The Brazilian’s arrest came after investigators found contradictions in her testimony, Rai New reported on Monday.
Molinari’s body was found by tourists in the undergrowth of a seaside nature reserve in Jericoacoara. She was reportedly strangled to death, although media reports said she was also hit over the head with a rock.
Before Franca was arrested two Brazilian men and a foreigner were at first investigated over the murder.
Molinari, originally from Piacenza, had moved to Brazil to teach English in São Paulo, before relocating to Fortaleza, around 300km away from where her body was found.

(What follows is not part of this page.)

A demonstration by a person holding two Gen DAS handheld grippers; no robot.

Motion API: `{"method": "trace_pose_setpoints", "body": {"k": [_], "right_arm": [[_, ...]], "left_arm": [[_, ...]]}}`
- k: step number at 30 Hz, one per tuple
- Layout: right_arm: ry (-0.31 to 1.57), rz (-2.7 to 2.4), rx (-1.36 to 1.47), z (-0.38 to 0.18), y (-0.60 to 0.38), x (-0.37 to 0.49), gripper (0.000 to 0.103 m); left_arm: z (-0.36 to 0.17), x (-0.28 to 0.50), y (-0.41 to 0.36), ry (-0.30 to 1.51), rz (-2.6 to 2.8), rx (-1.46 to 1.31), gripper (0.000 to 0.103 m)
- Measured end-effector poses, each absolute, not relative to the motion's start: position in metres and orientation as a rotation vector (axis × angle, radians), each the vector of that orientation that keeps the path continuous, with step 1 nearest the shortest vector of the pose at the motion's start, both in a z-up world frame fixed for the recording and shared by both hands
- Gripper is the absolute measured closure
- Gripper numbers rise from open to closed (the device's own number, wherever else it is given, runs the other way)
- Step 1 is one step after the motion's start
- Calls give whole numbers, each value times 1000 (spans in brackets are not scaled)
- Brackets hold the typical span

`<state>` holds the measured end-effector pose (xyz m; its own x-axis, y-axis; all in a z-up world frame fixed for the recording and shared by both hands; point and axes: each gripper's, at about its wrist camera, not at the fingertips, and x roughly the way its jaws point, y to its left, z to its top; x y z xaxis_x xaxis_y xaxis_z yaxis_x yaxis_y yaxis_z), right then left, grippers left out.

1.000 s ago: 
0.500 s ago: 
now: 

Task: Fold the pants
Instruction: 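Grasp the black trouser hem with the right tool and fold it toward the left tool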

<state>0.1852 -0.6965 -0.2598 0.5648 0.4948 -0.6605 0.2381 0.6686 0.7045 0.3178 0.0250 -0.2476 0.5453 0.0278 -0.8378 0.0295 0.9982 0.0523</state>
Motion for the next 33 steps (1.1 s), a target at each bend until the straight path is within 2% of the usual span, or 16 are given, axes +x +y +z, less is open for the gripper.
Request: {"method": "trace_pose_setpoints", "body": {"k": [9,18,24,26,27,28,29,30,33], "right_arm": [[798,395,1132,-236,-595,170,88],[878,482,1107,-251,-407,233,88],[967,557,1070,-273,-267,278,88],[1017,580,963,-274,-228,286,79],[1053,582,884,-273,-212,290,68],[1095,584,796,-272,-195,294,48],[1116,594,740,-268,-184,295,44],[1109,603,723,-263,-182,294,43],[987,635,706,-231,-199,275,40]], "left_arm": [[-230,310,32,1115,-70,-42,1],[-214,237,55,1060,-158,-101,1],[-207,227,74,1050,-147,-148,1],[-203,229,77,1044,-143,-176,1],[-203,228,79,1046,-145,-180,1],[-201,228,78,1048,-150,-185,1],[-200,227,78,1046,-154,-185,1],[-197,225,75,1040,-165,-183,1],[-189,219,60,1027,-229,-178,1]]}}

“Gaia was always travelling around the world, first to study, then to work, and in the end to do this humanitarian volunteering which had become her life’s cause,” her mother Valentina Carraro was quoted as saying.
“We spoke the day before she died...she told me about the wonderful place she found herself in. She wanted me to open a B&B with her and imagined bringing her grandfather, my father, to cook and her little brother to do windsurfing,” Carraro said.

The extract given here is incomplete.